Best practices for onboarding to GKE

Autopilot Standard

This document is for cloud architects and network engineers who are onboarding to Google Kubernetes Engine (GKE).

For a summarized checklist of all the best practices, see Summary of best practices.

Preparation

This document provides a comprehensive list of tasks and decisions that you should take to build an enterprise-ready system using GKE. This list provides recommendations and best practices for onboarding, uses infrastructure as code principles, and links to reference documentation.

Document your architecture

Diagram your architecture using the Google Cloud Developer Architecture tool.

For more information, see Introducing a Google Cloud architecture diagramming tool.

Configure landing zone properties

Decide on the security for your Google Cloud landing zone.
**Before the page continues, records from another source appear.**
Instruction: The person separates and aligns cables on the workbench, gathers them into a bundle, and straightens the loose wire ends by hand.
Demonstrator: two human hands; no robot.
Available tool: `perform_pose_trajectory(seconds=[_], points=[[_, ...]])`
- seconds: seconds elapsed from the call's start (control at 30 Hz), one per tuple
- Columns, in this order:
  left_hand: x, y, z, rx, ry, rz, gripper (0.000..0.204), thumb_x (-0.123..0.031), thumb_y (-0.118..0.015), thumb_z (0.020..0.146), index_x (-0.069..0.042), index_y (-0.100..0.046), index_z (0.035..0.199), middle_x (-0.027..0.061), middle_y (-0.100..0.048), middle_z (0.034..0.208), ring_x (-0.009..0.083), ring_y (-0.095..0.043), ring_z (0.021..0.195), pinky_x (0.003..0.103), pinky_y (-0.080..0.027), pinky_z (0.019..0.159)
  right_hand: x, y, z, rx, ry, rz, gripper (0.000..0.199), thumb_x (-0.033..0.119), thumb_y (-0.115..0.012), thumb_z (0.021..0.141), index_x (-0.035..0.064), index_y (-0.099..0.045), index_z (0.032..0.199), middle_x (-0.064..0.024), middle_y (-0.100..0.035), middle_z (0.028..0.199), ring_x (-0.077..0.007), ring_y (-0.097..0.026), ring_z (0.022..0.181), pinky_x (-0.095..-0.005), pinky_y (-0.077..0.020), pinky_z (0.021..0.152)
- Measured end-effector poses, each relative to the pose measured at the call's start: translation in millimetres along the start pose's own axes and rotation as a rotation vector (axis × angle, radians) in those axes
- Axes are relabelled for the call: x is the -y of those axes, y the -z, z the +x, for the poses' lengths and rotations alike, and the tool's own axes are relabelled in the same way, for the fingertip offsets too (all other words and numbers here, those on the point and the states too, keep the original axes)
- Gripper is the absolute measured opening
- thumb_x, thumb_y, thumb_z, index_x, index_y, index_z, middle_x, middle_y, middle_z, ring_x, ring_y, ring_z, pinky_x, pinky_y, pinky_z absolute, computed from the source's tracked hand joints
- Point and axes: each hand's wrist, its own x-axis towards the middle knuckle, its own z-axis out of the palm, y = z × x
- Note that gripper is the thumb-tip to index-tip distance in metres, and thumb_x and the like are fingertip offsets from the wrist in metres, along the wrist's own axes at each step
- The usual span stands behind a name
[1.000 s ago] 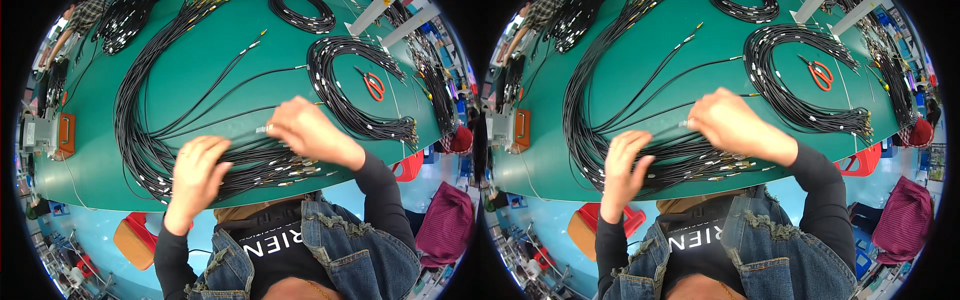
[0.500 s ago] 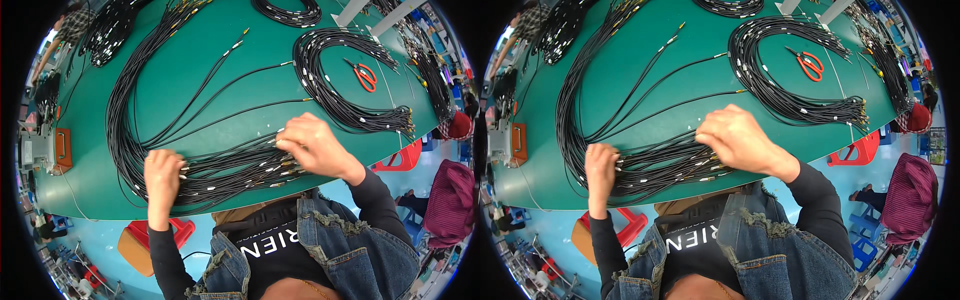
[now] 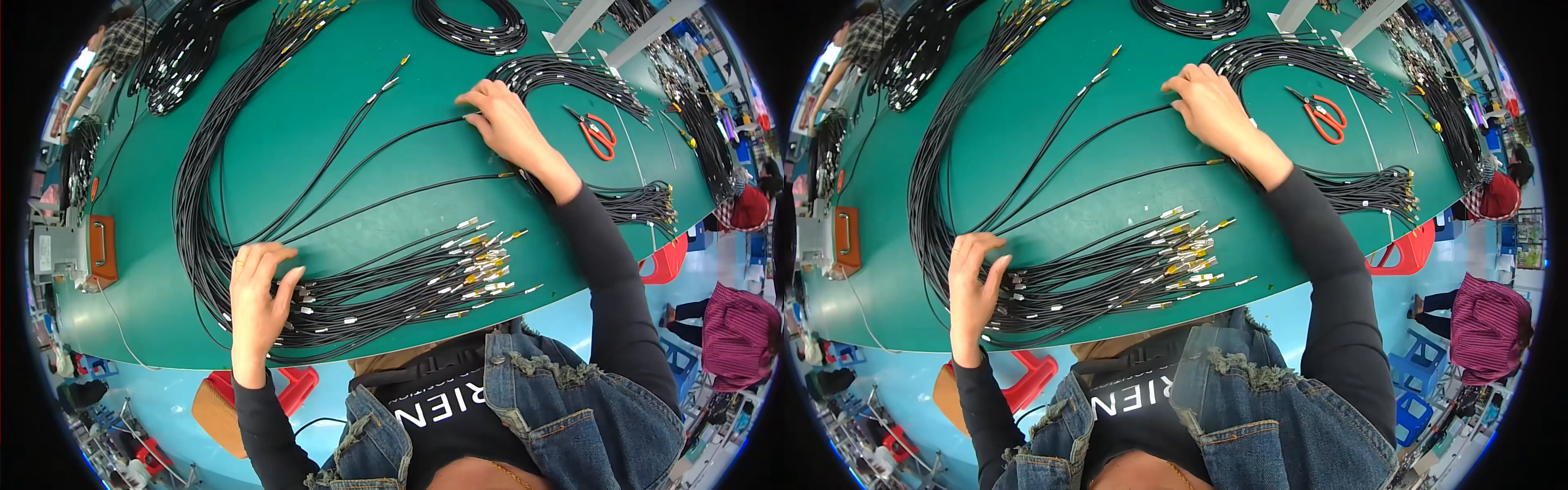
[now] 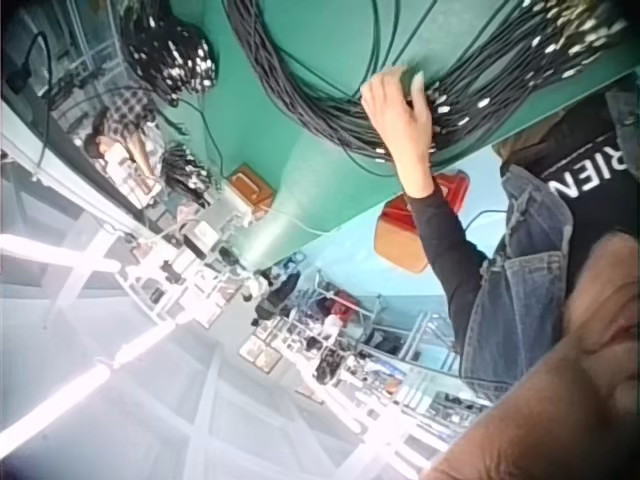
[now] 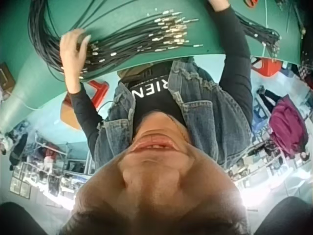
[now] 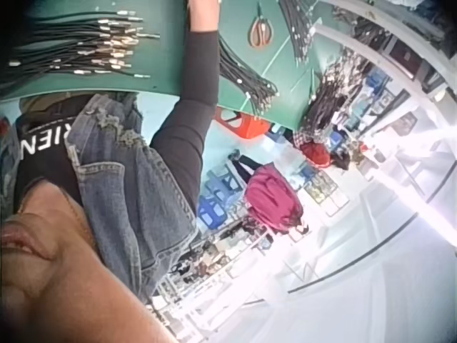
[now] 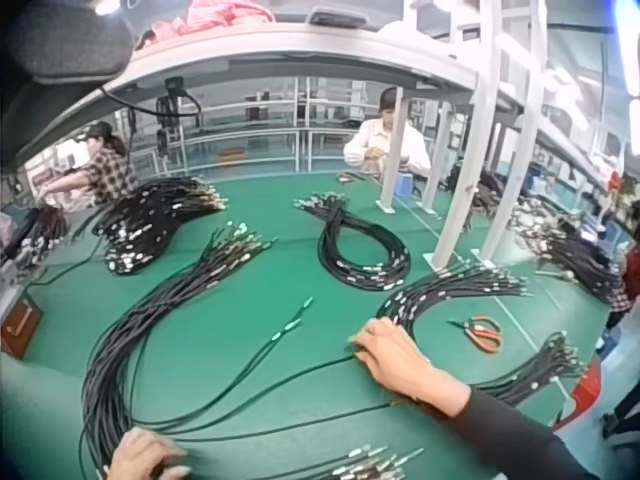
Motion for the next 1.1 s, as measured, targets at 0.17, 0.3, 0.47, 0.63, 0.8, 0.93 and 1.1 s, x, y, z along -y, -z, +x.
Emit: perform_pose_trajectory(seconds=[0.17, 0.3, 0.47, 0.63, 0.8, 0.93, 1.1], points=[[-8.0, -6.2, 26.4, -0.004, -0.087, -0.003, 0.028, -0.008, -0.071, 0.077, -0.003, -0.06, 0.103, 0.0093, -0.061, 0.101, 0.03, -0.055, 0.096, 0.039, -0.044, 0.085, -13.8, -5.3, 19.3, 0.146, 0.069, -0.023, 0.009, 0.005, -0.06, 0.085, -0.0009, -0.058, 0.091, -0.0121, -0.057, 0.086, -0.0283, -0.056, 0.082, -0.036, -0.0453, 0.074], [-8.9, -13.0, 31.5, -0.034, -0.074, 0.062, 0.03, -0.008, -0.07, 0.077, -0.003, -0.059, 0.105, 0.0099, -0.06, 0.104, 0.0307, -0.055, 0.097, 0.039, -0.045, 0.084, 14.7, 38.4, 13.7, 0.2, -0.031, 0.302, 0.009, 0.005, -0.06, 0.085, -0.0026, -0.056, 0.086, -0.0129, -0.058, 0.079, -0.0287, -0.056, 0.072, -0.0358, -0.0453, 0.066], [2.8, -27.4, 31.2, 0.047, -0.104, 0.108, 0.025, -0.006, -0.068, 0.079, -0.002, -0.06, 0.102, 0.0109, -0.059, 0.096, 0.0305, -0.056, 0.093, 0.038, -0.047, 0.081, 10.4, 54.7, -19.2, 0.449, 0.056, 0.195, 0.01, 0.007, -0.06, 0.085, -0.002, -0.056, 0.086, -0.0126, -0.058, 0.082, -0.0277, -0.058, 0.078, -0.0358, -0.0453, 0.069], [15.6, -38.9, 39.2, 0.058, -0.18, 0.167, 0.017, -0.009, -0.068, 0.078, -0.003, -0.057, 0.089, 0.0091, -0.054, 0.082, 0.0273, -0.057, 0.083, 0.037, -0.048, 0.073, 26.6, 18.6, 24.3, 0.262, 0.131, 0.199, 0.011, 0.009, -0.06, 0.086, 0.0012, -0.057, 0.093, -0.0124, -0.059, 0.093, -0.0294, -0.059, 0.089, -0.0375, -0.0469, 0.078], [18.0, -39.3, 40.8, 0.051, -0.195, 0.17, 0.014, -0.01, -0.068, 0.079, -0.004, -0.056, 0.084, 0.0078, -0.055, 0.08, 0.0267, -0.058, 0.081, 0.037, -0.049, 0.069, 40.4, -64.6, 95.5, 0.11, 0.41, 0.059, 0.017, 0.013, -0.063, 0.086, 0.0013, -0.055, 0.095, -0.0129, -0.058, 0.104, -0.0309, -0.058, 0.098, -0.0406, -0.0471, 0.082], [20.9, -34.6, 38.1, 0.058, -0.175, 0.137, 0.014, -0.011, -0.068, 0.08, -0.005, -0.056, 0.084, 0.0074, -0.055, 0.081, 0.0265, -0.057, 0.081, 0.038, -0.048, 0.068, 63.3, -81.5, 119.3, 0.422, 0.471, -0.009, 0.017, 0.014, -0.063, 0.086, 0.0015, -0.053, 0.089, -0.0137, -0.059, 0.1, -0.0314, -0.058, 0.098, -0.0416, -0.0465, 0.078], [36.7, -26.4, 39.3, 0.141, -0.144, 0.022, 0.014, -0.013, -0.068, 0.081, -0.006, -0.056, 0.083, 0.0073, -0.055, 0.079, 0.0264, -0.057, 0.08, 0.038, -0.048, 0.068, 58.9, -62.8, 149.4, 0.539, 0.437, -0.1, 0.016, 0.015, -0.062, 0.087, 0.0031, -0.052, 0.087, -0.0141, -0.061, 0.092, -0.0328, -0.058, 0.097, -0.0422, -0.0458, 0.077]])
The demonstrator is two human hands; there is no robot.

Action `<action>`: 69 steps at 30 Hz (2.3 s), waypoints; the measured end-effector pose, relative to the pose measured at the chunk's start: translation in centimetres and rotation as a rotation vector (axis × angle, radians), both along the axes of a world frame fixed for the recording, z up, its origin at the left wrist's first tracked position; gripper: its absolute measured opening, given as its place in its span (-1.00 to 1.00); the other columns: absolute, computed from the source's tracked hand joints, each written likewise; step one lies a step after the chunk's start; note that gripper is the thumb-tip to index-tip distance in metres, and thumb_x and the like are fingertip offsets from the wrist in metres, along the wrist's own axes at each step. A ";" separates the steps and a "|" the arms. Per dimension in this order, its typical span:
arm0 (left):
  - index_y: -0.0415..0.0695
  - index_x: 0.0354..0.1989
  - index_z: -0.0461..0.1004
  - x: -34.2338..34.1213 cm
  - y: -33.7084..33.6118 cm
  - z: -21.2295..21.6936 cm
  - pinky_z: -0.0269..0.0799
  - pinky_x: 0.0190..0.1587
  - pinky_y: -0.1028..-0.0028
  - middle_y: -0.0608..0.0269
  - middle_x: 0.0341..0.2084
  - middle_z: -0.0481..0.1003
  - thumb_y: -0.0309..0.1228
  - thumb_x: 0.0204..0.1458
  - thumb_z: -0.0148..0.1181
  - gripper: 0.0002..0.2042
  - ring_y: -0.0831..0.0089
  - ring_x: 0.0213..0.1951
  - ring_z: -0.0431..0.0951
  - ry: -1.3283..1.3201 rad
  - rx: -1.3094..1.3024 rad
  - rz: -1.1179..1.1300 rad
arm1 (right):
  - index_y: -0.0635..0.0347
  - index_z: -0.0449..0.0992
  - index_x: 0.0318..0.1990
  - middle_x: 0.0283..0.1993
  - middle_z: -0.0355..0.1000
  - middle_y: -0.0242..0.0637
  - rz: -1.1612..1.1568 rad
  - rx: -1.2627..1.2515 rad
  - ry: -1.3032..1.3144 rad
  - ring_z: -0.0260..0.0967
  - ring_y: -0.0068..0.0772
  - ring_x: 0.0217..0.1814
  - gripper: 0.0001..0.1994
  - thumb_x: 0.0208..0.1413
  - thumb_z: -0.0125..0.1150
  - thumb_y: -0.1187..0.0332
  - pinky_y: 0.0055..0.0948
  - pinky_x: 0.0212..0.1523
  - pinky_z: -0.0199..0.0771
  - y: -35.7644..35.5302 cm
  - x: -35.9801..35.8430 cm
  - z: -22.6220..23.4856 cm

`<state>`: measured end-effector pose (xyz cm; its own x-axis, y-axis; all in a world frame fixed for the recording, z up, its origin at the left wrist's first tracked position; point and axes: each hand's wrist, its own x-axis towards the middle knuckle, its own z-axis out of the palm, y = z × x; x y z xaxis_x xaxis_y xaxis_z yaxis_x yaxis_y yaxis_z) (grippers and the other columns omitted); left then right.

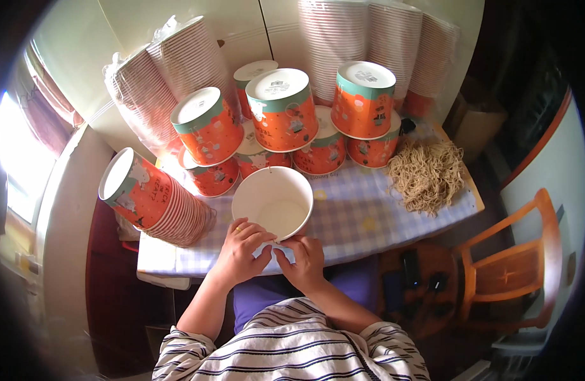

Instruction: Attaching plastic handles to paper buckets.

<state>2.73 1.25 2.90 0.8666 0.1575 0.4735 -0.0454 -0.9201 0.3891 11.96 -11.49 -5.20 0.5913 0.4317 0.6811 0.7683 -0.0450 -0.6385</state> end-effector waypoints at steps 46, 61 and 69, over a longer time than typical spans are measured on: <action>-0.10 -0.34 0.50 0.4 -0.1 0.4 0.19 0.07 0.24 0.29 -0.40 0.47 -0.58 -0.15 0.16 -0.83 0.30 -0.22 0.48 0.043 -0.009 0.001 | 0.25 0.48 -0.34 -0.53 0.41 -0.35 0.347 0.069 0.580 0.30 -0.65 -0.56 -0.92 0.01 0.26 0.53 -0.59 -0.52 0.30 -0.8 -0.9 1.3; -0.05 -0.19 0.47 0.5 0.0 0.5 0.24 0.15 0.08 0.29 -0.36 0.48 -0.54 -0.18 0.20 -0.70 0.29 -0.19 0.51 -0.001 -0.005 -0.064 | 0.25 0.49 -0.28 -0.49 0.45 -0.37 0.309 0.089 0.664 0.31 -0.72 -0.51 -0.91 0.04 0.25 0.53 -0.65 -0.50 0.30 -0.3 -0.9 -0.7; -0.08 -0.14 0.44 0.8 0.4 -0.2 0.38 0.07 0.15 0.27 -0.36 0.51 -0.57 -0.20 0.25 -0.64 0.28 -0.25 0.55 -0.030 0.042 -0.167 | 0.26 0.50 -0.26 -0.47 0.47 -0.39 0.349 0.114 0.741 0.32 -0.73 -0.49 -0.91 0.06 0.21 0.54 -0.66 -0.47 0.31 -0.1 -0.9 -0.6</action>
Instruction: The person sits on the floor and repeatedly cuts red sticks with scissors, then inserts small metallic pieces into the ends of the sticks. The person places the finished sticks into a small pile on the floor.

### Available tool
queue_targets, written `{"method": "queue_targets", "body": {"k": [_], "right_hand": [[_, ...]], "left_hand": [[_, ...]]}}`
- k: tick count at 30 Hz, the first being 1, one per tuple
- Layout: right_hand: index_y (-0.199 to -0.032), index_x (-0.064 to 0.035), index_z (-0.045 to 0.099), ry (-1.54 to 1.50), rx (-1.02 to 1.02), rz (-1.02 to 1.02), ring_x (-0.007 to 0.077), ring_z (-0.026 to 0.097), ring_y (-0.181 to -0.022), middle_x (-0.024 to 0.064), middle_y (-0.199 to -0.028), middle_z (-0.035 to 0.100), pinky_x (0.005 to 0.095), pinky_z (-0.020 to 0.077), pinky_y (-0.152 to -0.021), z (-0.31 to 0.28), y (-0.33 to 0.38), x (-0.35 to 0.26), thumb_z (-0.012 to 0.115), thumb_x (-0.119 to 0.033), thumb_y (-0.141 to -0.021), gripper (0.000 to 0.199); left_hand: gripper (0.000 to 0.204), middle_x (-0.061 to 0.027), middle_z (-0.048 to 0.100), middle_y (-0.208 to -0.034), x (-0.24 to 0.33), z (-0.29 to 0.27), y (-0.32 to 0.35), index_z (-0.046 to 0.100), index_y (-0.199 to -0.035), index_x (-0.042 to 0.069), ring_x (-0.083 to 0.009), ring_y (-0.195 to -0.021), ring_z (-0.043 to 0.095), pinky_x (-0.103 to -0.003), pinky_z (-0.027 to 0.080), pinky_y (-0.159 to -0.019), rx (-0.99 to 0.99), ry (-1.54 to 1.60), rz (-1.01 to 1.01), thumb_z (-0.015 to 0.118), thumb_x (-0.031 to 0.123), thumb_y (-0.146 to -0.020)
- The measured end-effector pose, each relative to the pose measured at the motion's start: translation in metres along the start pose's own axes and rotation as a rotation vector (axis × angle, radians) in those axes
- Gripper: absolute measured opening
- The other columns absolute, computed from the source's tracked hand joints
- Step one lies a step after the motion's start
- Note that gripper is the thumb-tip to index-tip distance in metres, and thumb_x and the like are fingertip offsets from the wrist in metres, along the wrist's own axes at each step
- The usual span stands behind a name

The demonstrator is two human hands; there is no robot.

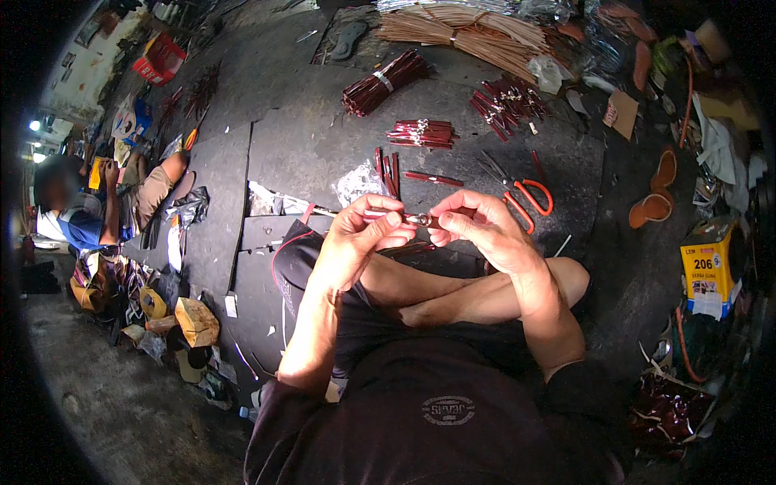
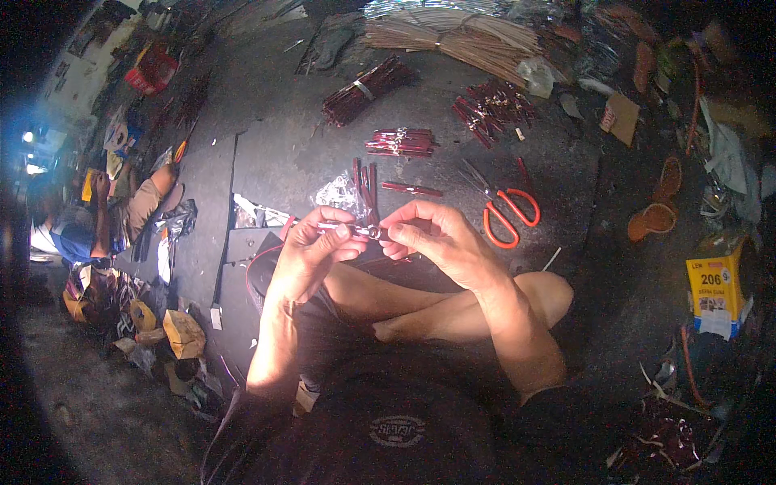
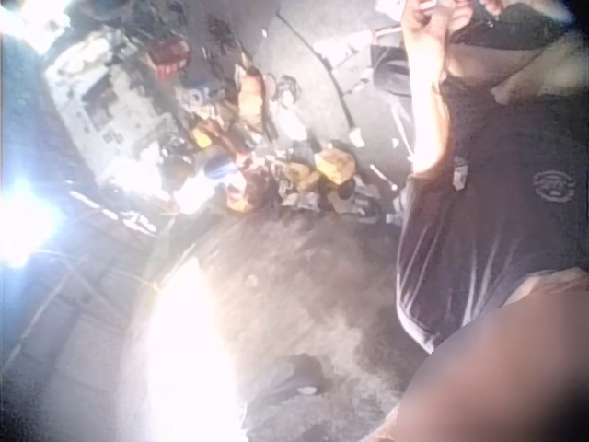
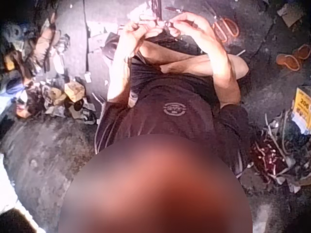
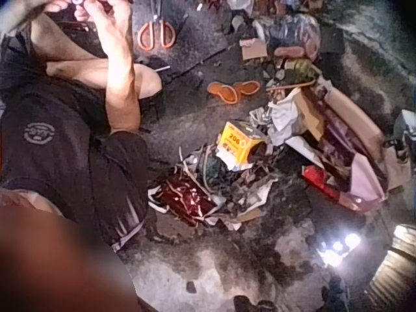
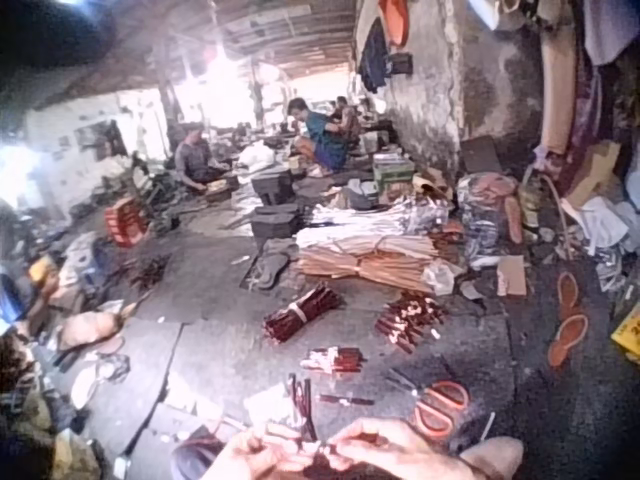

For more information, see Enterprise foundations blueprint.

Environment

This section lists features, tools, and configurations to consider when setting up the environment that will host your clusters.

Set up Terraform

Use Terraform and store your configuration files in a repository. Terraform is an infrastructure as code tool that lets you build, change, and version resources using a declarative configuration.

To get started, see Getting Started with the Google provider.

You can also use the Terraform examples in the Cloud Foundation Fabric GitHub repo.

For more information, see Best practices for using Terraform.

Store Terraform state

Use Cloud Storage to store your Terraform state. This lets you share information between different Terraform configurations by using remote state to reference other root modules.

For more information, see Store Terraform state in a Cloud Storage bucket.

Create a metrics scope using Terraform

Create a monitored project and add all Google Cloud projects to it. This lets you view metrics data for groups of projects together in the Monitoring page of the Google Cloud console.

Set up Helm

Use the Helm package manager to define Kubernetes resources.

Set up Artifact Registry

Use Artifact Registry to store and manage your packages and Docker container images. Configure Artifact Registry to store artifacts from Cloud Build and deploy artifacts to GKE.

Consider using the same location for your Artifact Registry and GKE cluster for the following reasons:

You aren't billed for network egress from Artifact Registry to GKE.
Lower latency pulling from Artifact Registry.
You can use image streaming to pull container images.

Set up Binary Authorization

Use Binary Authorization to provide software supply-chain security.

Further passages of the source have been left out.